Clinical significance of lymph node micrometastasis of colorectal cancer detected by immunohistochemistry
- VernacularTitle:结直肠癌淋巴微转移免疫组化检测及其意义
- Author:
Mingrong CHENG
;
Zhijian CHENG
;
Yuankun CAI
;
Jiaying ZHAO
;
Hongzhi XU
- Publication Type:Journal Article
- Keywords:
colorectal cancer;
lymph node micrometastasis;
epithelial membrane antigen;
carcinoembryonic antigen
- From:
Fudan University Journal of Medical Sciences
2010;37(1):29-33
- CountryChina
- Language:Chinese
-
Abstract:
Objective To evaluate the prognostic impact of a wide spectrum of pathologic parameters in a consecutive series of homogenously treated and well-characterized patients with stage Ⅰ and Ⅱ colorectal cancer, and to investigate the prognostic value of lymph node occult disease (micrometastasis) in disease-free survival rate detected by immunohistochemistry with epithelial membrane antigen and carcinoembryonic antigen.
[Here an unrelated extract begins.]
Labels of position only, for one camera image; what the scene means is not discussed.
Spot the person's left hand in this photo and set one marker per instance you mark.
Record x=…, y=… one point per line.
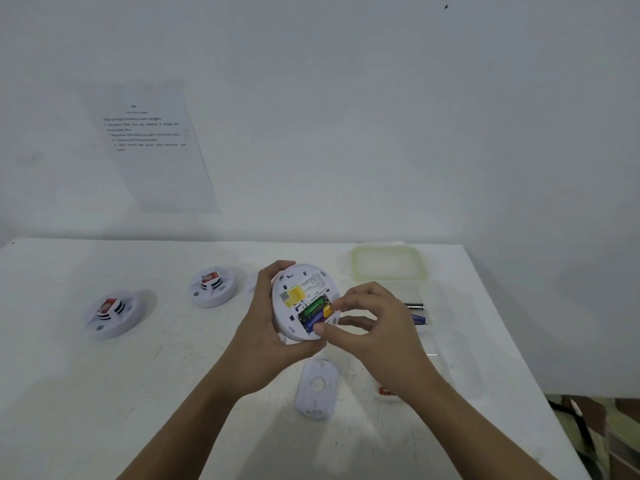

Methods The study included 126 patients operated on by a single surgeon for stage Ⅰ and Ⅱ colorectal tumors. The postoperative follow-up was performed for 64 to 106 months. At least 10 lymph nodes were harvested and examined in all the specimens. The prognostic value of 10 pathologic parameters, including lymph node occult disease (micrometastasis) detected by immunohistochemistry was investigated. Results Multivariate analysis identified lymphatic vessel invasion (absent or present;P=0.009) in lymph node positive and negative by immunohistochemistry. The five-year disease-free survival rates were 78.7%, 65.5% and 43.8% for the lymph node negative, isolated tumor cells and micrometastasis groups, respectively. There was significant difference between the lymph node negative and micrometastasis groups (P=0.005). However, the difference between the lymph node negative and isolated tumor cells groups was not statistically significant (P=0.144). Conclusions We propose that for patients found micrometastasis in lymph node with high-risk stage Ⅰ and Ⅱ colorectal cancer, adjuvant therapies are justified and effective.